### WORK INSTRUCTION
Pull each line containing "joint" out of the listing below.

### DATASET EXCERPT
┄┄┄┄┄┄
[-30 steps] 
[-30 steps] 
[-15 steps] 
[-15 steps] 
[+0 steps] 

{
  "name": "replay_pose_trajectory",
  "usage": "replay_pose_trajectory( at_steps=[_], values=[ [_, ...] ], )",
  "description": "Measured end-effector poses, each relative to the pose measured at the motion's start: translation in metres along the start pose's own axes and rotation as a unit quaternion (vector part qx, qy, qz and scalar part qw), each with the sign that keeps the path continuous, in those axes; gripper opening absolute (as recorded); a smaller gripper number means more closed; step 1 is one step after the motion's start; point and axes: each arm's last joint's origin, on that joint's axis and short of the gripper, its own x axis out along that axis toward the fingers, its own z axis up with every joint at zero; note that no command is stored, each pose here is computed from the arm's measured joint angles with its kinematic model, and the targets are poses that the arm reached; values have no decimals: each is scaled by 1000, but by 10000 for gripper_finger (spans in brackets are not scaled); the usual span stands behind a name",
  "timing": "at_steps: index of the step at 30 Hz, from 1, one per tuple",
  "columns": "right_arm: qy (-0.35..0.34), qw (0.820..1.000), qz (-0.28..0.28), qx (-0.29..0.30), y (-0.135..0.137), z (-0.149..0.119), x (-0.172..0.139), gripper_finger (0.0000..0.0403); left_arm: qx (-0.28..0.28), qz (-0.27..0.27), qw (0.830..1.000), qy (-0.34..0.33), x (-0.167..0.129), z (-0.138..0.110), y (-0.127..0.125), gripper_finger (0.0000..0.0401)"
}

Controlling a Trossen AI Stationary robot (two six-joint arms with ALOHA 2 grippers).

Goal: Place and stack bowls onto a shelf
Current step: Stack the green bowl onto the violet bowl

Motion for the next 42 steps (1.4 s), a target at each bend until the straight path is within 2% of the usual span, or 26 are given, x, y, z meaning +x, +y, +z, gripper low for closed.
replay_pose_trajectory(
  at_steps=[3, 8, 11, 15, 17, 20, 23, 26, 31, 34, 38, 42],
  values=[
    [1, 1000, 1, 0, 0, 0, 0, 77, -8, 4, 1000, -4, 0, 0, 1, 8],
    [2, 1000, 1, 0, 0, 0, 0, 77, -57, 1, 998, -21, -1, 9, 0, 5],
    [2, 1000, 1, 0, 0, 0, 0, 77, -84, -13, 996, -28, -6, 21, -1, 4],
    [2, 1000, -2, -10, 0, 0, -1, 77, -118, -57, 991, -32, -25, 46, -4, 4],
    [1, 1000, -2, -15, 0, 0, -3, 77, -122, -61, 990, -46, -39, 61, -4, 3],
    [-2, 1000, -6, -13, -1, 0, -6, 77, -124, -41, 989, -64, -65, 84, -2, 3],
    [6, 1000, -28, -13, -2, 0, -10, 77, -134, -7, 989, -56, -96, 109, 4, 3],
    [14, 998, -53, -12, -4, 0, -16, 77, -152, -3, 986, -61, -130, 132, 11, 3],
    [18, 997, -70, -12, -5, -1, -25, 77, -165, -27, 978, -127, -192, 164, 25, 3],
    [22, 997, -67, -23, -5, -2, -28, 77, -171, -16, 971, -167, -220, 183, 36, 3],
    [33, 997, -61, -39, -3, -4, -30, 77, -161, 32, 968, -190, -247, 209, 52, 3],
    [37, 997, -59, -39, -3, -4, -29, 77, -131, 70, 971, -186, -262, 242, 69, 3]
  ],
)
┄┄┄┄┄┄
### THE COMPLETED TASK
  "description": "Measured end-effector poses, each relative to the pose measured at the motion's start: translation in metres along the start pose's own axes and rotation as a unit quaternion (vector part qx, qy, qz and scalar part qw), each with the sign that keeps the path continuous, in those axes; gripper opening absolute (as recorded); a smaller gripper number means more closed; step 1 is one step after the motion's start; point and axes: each arm's last joint's origin, on that joint's axis and short of the gripper, its own x axis out along that axis toward the fingers, its own z axis up with every joint at zero; note that no command is stored, each pose here is computed from the arm's measured joint angles with its kinematic model, and the targets are poses that the arm reached; values have no decimals: each is scaled by 1000, but by 10000 for gripper_finger (spans in brackets are not scaled); the usual span stands behind a name",
Controlling a Trossen AI Stationary robot (two six-joint arms with ALOHA 2 grippers).

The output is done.